_TASK REQUIREMENTS_.
The reply should hold only the lines below beginning at the one with "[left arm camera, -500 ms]" and ending at the one with "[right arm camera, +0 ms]", copied exactly, with every picture left out.
------ DATA EXTRACTS ------
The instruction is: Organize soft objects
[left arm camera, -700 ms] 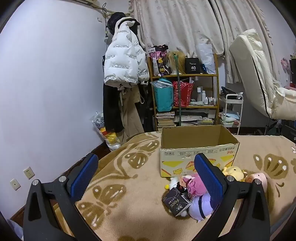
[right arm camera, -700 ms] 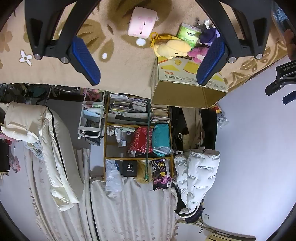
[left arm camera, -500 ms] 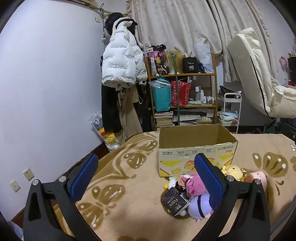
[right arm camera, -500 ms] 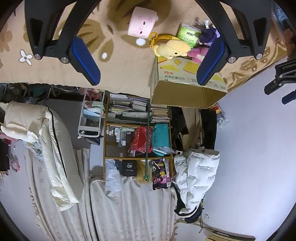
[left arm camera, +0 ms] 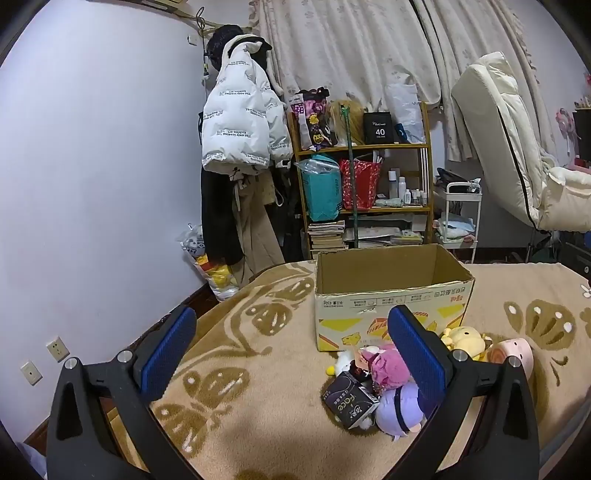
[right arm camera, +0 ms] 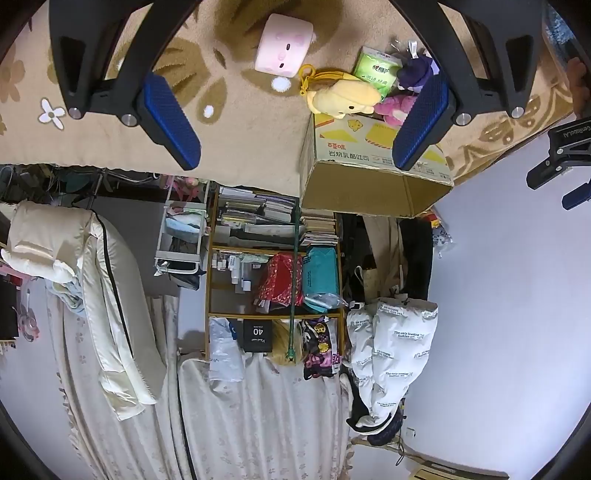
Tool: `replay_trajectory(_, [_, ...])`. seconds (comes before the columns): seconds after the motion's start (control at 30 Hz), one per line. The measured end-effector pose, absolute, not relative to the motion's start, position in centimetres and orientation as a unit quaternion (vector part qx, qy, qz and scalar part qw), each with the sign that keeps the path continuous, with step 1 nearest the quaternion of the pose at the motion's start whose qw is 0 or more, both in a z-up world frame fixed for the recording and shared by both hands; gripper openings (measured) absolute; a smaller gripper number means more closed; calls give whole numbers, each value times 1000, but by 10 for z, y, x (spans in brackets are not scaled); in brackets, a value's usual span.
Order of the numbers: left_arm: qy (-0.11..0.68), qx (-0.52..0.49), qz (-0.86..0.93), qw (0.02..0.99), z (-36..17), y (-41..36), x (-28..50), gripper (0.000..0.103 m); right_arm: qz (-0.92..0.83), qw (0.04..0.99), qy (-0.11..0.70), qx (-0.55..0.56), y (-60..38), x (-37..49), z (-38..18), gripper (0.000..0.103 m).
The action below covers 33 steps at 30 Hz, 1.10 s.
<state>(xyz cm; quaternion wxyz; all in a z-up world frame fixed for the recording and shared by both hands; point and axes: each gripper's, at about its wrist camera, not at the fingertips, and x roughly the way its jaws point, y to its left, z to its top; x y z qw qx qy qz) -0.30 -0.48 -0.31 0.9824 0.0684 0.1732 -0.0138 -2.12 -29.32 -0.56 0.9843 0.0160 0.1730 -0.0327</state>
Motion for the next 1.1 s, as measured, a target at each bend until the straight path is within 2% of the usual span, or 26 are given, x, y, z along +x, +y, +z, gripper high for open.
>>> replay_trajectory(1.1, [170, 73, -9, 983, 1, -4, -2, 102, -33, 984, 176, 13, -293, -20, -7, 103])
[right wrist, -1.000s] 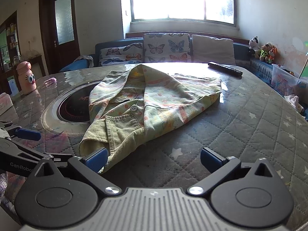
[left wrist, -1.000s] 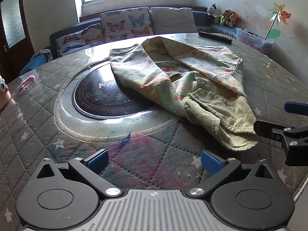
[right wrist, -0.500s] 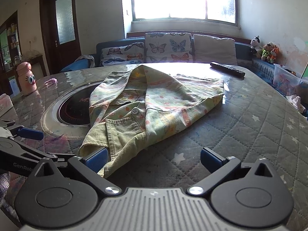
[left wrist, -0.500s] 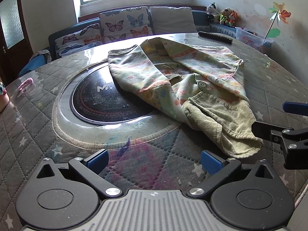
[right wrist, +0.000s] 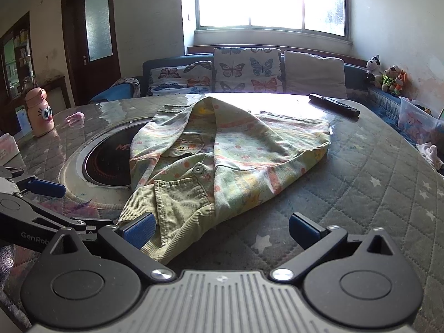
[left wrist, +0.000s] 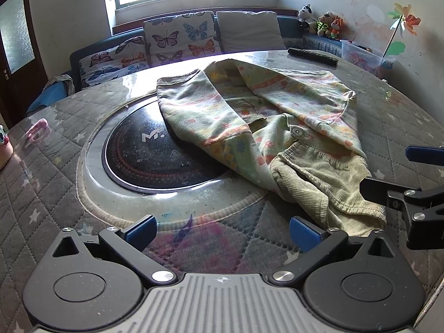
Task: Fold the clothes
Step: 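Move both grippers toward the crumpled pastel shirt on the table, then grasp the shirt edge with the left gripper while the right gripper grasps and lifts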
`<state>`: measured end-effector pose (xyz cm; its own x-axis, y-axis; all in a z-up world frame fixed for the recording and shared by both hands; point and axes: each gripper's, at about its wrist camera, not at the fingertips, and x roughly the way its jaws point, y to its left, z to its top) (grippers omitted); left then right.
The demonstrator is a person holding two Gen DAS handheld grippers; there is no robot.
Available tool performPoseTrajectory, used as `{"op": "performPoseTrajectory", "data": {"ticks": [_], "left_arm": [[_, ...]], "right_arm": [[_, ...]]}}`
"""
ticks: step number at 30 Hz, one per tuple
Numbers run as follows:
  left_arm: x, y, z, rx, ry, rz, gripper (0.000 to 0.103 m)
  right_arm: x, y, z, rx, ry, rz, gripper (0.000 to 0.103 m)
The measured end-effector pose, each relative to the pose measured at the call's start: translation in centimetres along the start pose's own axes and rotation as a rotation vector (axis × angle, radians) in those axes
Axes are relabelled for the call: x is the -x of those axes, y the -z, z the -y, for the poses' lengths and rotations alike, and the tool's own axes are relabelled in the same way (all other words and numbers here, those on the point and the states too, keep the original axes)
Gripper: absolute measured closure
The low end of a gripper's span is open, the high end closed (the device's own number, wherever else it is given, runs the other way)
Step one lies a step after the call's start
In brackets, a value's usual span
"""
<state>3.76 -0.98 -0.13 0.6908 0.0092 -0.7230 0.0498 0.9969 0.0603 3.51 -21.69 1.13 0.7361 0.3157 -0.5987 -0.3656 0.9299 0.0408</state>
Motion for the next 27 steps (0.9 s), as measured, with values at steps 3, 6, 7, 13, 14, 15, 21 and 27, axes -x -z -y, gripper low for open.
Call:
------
_COMPLETED TASK_.
[left arm camera, -500 ms] 
[right arm camera, -500 ms] 
[left arm camera, +0 ms] 
[right arm camera, +0 ms] 

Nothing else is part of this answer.